Perhaps she's complaining because at current state of technology it is environmentally irresponsible to force a situation where everyone 'has to' drive cars everywhere? It is a huge waste of resources especially considering that most of the time it is merely one person that is being hauled around. It is perfectly valid to criticise the way in which the car is pushed in Britain over public transport. Most people never bother to think that there could possibly be an alternative thanks to the primacy of cars so maybe she's just trying to put forward other points of view. I don't know your colleague obvs.

LiviaDrusillaAugusta · 26/05/2017 09:15

I'm really struggling to see how swimming is an 'essential life skill' for someone like me who never goes on holiday and never goes to a swimming pool Confused

peppatax · 26/05/2017 09:15

She is a moaner but the taxi example is almost like she's allowed to be late because she's not able to be independent (like we can all avoid traffic Hmm)
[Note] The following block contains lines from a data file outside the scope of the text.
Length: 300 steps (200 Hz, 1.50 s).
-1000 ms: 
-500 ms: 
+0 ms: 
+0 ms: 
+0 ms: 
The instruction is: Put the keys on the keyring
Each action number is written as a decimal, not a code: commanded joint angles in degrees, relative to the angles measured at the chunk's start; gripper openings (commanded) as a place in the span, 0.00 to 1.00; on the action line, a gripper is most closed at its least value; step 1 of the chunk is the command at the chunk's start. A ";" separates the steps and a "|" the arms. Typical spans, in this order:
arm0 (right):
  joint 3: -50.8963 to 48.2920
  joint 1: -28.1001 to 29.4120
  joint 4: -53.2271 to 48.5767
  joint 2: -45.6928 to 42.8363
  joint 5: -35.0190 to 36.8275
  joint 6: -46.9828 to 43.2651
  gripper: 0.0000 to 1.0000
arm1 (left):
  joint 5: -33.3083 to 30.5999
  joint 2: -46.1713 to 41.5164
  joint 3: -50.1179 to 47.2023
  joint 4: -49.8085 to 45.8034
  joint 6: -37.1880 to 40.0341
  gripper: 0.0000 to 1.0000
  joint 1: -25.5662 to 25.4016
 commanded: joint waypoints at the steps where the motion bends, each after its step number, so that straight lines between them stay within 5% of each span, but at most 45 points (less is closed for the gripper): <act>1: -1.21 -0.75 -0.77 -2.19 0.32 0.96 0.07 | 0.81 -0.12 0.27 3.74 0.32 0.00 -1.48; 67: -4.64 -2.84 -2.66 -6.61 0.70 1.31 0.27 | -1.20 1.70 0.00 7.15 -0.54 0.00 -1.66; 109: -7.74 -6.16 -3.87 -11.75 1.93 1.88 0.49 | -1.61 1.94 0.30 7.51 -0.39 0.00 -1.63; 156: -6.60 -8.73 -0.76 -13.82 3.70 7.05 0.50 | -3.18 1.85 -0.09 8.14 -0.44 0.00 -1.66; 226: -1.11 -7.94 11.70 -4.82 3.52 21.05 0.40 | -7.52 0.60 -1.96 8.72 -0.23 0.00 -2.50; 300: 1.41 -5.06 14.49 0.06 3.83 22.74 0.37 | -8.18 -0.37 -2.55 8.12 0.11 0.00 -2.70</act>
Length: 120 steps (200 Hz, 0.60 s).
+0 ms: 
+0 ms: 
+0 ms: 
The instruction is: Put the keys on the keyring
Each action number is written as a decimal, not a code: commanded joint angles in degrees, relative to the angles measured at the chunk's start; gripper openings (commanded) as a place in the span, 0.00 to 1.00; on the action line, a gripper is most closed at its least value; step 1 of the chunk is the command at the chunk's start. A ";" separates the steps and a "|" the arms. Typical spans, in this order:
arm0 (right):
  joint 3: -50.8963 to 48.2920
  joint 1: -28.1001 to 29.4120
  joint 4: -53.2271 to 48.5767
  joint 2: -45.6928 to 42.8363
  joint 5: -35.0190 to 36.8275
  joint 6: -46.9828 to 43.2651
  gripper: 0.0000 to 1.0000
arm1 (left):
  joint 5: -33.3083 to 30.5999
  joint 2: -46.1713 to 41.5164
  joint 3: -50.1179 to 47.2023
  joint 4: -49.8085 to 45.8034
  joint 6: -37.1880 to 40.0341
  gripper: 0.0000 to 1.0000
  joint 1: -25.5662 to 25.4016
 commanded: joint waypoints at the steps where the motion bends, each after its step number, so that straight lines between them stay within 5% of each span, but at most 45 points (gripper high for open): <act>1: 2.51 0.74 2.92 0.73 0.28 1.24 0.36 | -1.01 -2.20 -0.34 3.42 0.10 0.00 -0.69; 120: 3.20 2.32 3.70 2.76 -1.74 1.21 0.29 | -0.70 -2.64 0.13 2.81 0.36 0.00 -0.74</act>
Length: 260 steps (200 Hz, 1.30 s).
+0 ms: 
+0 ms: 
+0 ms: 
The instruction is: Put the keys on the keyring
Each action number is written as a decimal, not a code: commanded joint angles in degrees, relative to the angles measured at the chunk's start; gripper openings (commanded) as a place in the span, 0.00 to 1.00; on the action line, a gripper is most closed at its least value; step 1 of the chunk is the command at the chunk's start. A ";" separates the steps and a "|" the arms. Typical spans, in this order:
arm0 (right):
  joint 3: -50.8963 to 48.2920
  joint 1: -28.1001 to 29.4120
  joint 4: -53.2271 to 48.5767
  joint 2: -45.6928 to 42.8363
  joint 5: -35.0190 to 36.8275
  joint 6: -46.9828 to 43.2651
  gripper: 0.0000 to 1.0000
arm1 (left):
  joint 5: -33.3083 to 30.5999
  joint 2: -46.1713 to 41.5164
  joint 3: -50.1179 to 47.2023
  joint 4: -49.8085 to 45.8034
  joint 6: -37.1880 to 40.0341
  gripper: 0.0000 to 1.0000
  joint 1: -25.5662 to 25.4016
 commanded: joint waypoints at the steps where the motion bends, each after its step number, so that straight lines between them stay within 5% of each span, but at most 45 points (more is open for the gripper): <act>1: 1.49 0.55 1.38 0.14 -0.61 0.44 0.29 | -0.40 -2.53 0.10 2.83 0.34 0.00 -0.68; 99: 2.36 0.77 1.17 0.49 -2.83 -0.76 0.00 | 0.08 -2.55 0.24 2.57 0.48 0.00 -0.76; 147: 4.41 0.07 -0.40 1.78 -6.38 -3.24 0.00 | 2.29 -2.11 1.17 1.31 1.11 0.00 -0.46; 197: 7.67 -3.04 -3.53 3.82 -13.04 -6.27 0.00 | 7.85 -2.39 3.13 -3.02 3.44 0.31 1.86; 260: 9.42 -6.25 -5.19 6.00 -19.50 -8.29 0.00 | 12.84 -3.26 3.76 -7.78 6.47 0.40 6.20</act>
Like I say, curious as to the reasons more than anything. AIBU was the wrong place!

OP posts:
ToastDemon · 26/05/2017 09:15

I actually think it's a shame that driving is seen so much as the default that it's being described as a necessary life skill and that one needs to have a valid reason not to do it.

The road network here in the South East is a nightmare of congestion. Pollution levels are far too high in most cities and towns. It kills and seriously injures thousands every year.
This needs to change. I think it will change, in future.

Smeaton · 26/05/2017 09:15

This reply has been deleted

Message withdrawn at poster's request.